Law enforcement agencies across North America are now leveraging recently deployed next-generation wireless networks to implement systems that provide officers with the critical information needed to improve safety and response times. Harris County's recent transition from the cellular digital packet data (CDPD) wireless network to the faster and more reliable next-generation CDMA2000 1X wireless network ensures they have greater coverage and access to the higher speeds needed to implement data-intensive applications such as access to maps and photographs. The AirCard 555 operating on high-speed wireless networks is designed to help law enforcement professionals benefit from the capabilities wireless technology offers in the field with direct wireless access to motor vehicle and warrant information and federal, state, and local databases.

For more information, click here, and insert number 101 in the box on the Reader Service Number response service.

Jersey Police Select PI Vision's Digital Video Recording Solution
PI Vision announces that the States of Jersey Police in the United Kingdom has selected the company's Universal Video Management System (UVMS) to form the digital recording backbone of its soon-to-be-upgraded CCTV system. Covering police headquarters and the town of Saint Helier, in Great Britain's Channel Islands, the system currently uses an analog recording system comprising a number of time-lapse VCRs. Systems integrator ADT has been selected to upgrade the system from analog to digital, with work commencing in March 2004.

Jersey Police has been researching the digital video recording market for two-and-a-half years and prepared a very demanding performance specification in preparation for tendering for the new DVR system. In particular, the system had to be capable of handling 60 camera inputs at 25 frames per second, at full resolution (4CIF), and with full-frame refresh, something that not many systems were able to achieve.
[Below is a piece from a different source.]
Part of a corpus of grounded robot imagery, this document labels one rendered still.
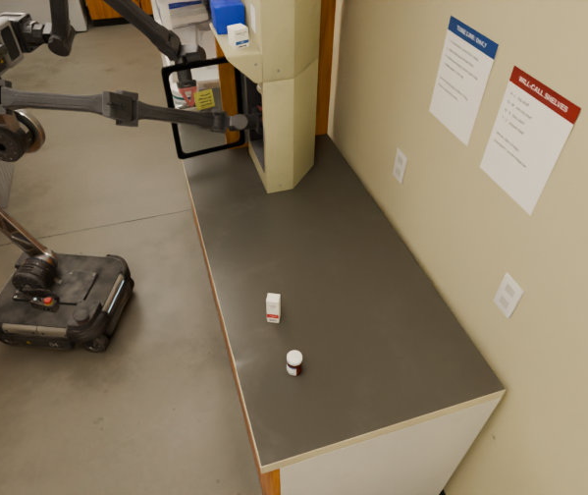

The system also had to be easy to use and provide instant retrieval of video footage from any camera.

The ability to use frame-by-frame playback in forward and reverse was also an important consideration, especially when analyzing footage from incidents. Jersey Police ruled out the use of video motion detection to trigger video recording, requiring instead that the DVR provide continuous recording on all cameras 24 hours a day, seven days a week.

Gary Buesnel, head of communications for Jersey Police, said, "The key issues are picture quality, recorded image integrity and authentication, and a reduction in the amount of officer time spent when retrieving archive recordings."

The system architecture is designed to ensure that there is no single point of failure, and components can be distributed to various locations and linked together over a network, with benefits in terms of security, space planning, and bandwidth management.

For more information, click here, and insert number 102 in the box on the Reader Service Number response service.

Portland Police Bureau Selects Crime Data System
ImageWare Systems Inc. announces that the Portland, Oregon, Police Bureau has selected the company to expand its existing Crime Capture System (CCS) to enable Web-based investigations and provide an enhanced data sharing platform with the Multnomah County Sheriff's Department. As part of the implementation, the Portland Police Bureau will also leverage ImageWare's CCS to create and produce all employee identification cards.

"We are very excited about this upgrade and look forward to conducting Web-based investigations using our secure intranet and mobile data terminals, as well as housing our own criminal data which will include data from the Multnomah County Sheriff's Department," said Captain Greg Hendricks of the Portland Police Bureau. "Our officers now have the tools they need to speed the investigative process and access criminal booking data remotely."